Section 4.03. Alterations. (a) Nonstructural Alterations. The Redeveloper
shall have the right to do nonstructural remodeling of the Pedestrian Walkway, and
to make nonstructural substitutions, additions, modifications, deletions and
improvements to the Walkway Property, from time to time as it, in its discretion,
6
may deem to be necessary or desirable, provided, however, that the uses and
purposes of the Walkway Property shall not be changed. The costs of such
remodeling, substitutions, additions, modifications and improvements shall be paid
by Redeveloper, and such substitutions, additions and improvements shall be
included under the terms of this Agreement as part of the Walkway Property and
shall become the property of the Agency, but as between the Agency and the
Redeveloper, the Redeveloper shall retain all available tax credits, deductions and
benefits thereof.
(b) Structural Alterations. The Redeveloper shall not make or do any
structural remodeling or make any structural alterations, modifications or
additions in or to the Walkway Property without the prior written approval of the
Agency and then only in accordance with such technical specifications, practices
and other conditions as may be reasonably required by the City Engineer. All
structural alterations, modifications or additions in and to the Walkway Property
shall be deemed a part of the Walkway Property and become the property of the
Agency, in the absence of agreement 'to the contrary or unless the Agency shall
require, at the time of granting its approval, that Redeveloper shall remove the
same at the end of the Leasehold Term and restore the Leased Premises to its prior
originally existing condition. In any event, as between Agency and Redeveloper,
Redeveloper shall retain all available tax credits, deductions and benefits thereof.

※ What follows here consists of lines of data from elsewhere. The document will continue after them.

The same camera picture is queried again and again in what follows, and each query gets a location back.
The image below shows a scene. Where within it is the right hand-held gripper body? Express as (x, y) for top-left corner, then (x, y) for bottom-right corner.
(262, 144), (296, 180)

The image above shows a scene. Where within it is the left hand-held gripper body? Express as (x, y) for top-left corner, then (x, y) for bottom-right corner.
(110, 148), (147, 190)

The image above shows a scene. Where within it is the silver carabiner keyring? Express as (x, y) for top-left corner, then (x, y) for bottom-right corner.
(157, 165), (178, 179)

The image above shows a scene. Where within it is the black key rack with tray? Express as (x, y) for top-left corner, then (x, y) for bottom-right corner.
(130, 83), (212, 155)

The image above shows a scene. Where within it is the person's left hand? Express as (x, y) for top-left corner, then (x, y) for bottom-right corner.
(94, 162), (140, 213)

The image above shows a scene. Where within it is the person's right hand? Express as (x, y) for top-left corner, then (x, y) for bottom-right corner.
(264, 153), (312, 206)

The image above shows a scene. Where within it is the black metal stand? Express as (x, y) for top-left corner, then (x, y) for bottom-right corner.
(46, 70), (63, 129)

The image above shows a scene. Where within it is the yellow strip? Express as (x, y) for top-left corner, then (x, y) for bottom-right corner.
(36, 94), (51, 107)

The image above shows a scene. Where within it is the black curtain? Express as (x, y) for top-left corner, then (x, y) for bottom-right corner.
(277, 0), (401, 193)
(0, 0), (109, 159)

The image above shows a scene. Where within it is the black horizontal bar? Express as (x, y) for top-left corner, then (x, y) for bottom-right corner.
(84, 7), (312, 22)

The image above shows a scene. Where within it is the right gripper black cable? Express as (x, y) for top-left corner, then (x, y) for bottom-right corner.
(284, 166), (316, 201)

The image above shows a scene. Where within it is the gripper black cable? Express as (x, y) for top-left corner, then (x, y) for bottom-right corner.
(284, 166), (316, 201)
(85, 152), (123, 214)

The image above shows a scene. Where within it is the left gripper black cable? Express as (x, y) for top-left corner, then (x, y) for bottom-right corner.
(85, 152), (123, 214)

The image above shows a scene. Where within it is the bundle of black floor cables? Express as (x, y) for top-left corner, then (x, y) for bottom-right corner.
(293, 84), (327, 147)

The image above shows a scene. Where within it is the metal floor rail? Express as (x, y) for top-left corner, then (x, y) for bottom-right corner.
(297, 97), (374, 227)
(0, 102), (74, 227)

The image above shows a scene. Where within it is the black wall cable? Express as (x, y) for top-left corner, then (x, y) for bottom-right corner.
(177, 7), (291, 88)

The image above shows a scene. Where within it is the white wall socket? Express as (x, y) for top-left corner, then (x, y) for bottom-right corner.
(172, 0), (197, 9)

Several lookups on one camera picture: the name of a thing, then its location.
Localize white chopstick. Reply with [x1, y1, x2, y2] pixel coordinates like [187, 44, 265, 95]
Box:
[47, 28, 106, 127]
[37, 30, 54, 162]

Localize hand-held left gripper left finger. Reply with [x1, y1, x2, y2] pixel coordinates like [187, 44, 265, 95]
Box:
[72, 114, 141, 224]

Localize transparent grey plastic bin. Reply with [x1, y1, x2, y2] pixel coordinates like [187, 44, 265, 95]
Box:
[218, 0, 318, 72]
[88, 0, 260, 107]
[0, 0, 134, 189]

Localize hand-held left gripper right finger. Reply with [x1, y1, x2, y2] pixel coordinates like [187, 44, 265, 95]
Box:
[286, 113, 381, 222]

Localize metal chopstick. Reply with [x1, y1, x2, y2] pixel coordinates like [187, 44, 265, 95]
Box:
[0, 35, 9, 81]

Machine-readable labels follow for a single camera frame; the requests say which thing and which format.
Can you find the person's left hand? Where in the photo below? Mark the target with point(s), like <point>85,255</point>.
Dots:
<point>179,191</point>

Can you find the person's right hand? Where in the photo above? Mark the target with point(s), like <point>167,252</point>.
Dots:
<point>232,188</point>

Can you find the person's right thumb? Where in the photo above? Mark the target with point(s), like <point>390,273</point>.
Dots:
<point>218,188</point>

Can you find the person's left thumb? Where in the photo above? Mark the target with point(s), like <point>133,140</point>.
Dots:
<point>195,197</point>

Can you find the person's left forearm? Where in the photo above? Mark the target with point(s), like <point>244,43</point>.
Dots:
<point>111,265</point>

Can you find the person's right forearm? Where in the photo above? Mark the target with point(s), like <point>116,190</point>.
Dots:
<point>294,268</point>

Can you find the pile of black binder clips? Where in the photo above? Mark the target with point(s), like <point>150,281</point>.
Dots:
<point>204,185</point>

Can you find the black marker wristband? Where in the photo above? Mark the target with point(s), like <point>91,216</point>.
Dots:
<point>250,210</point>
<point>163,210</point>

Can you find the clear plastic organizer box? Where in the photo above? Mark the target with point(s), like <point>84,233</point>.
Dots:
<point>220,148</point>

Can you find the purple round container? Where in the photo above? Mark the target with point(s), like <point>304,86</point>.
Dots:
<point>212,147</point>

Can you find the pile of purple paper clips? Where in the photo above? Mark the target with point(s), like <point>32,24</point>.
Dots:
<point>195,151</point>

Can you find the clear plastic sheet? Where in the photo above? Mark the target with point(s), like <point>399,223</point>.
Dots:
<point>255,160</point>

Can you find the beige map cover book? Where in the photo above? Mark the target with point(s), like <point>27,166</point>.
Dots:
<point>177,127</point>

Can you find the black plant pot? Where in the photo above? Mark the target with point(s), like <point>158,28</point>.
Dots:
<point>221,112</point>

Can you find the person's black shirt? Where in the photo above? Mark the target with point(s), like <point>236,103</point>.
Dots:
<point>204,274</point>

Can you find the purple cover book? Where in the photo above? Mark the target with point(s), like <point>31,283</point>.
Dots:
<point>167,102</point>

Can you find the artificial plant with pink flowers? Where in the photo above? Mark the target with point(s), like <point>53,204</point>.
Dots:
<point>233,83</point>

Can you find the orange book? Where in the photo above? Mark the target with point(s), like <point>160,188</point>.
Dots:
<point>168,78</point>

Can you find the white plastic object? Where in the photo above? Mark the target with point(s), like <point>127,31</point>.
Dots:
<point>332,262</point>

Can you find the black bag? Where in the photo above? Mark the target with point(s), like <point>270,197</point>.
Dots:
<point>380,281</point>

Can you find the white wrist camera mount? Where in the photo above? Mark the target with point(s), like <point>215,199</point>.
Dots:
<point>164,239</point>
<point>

Section 4.04. Damage by Redeveloper. The Redeveloper, subject 'to
Unavoidable Delays, shall repair promptly any damage to the Walkway Property
caused by the negligence or intentional act of its employees or agents acting within
the scope of their employment or performance of their duties on behalf of the
Redeveloper.
Section 4.05. Repairs and Replacements Done by Agency. If the Agency is
legally required to make or do any repairs or replacements to the Walkway
Property which the Redeveloper is obligated, by this Agreement, to make or do,
then the Redeveloper agrees that the Agency may make or do such repairs or
replacements. If repair or replacement is done or caused to be done by Agency
pursuant hereto, (i) it shall be at least equal in quality to the original and shall be
done in a workmanlike manner, (ii) the Redeveloper shall have the right to approve
the plans and specifications for the work before approval thereof by Agency, to
inspect and approve the work before acceptance by Agency, to inspect and approve
the work when completed before final acceptance by Agency, and to approve work
schedules to avoid unnecessary interference with the operations of the Walkway
Property and Minimum Improvements, (iii) the Redeveloper shall provide the
Agency with monies sufficient to pay the reasonable cost of such repair or
replacement, and (iv) the Agency shall cause such repair and/or replacement to be
promptly done, subject to Unavoidable Delays. If the Agency is ready and willing to
approve and accept any part of the work, or to give its final acceptance of the
work, but the Redeveloper withholds its approval and acceptance, then the Agency
agrees not to give its approval and acceptance until the Redeveloper also agrees to
give its approval and acceptance. The Redeveloper agrees to hold the Agency
harmless from any loss, cost, damage or expense, including mechanics' liens, arising
out of the withholding by the Agency of its approval and acceptance due to the
Redeveloper's withholding of its approval and acceptance.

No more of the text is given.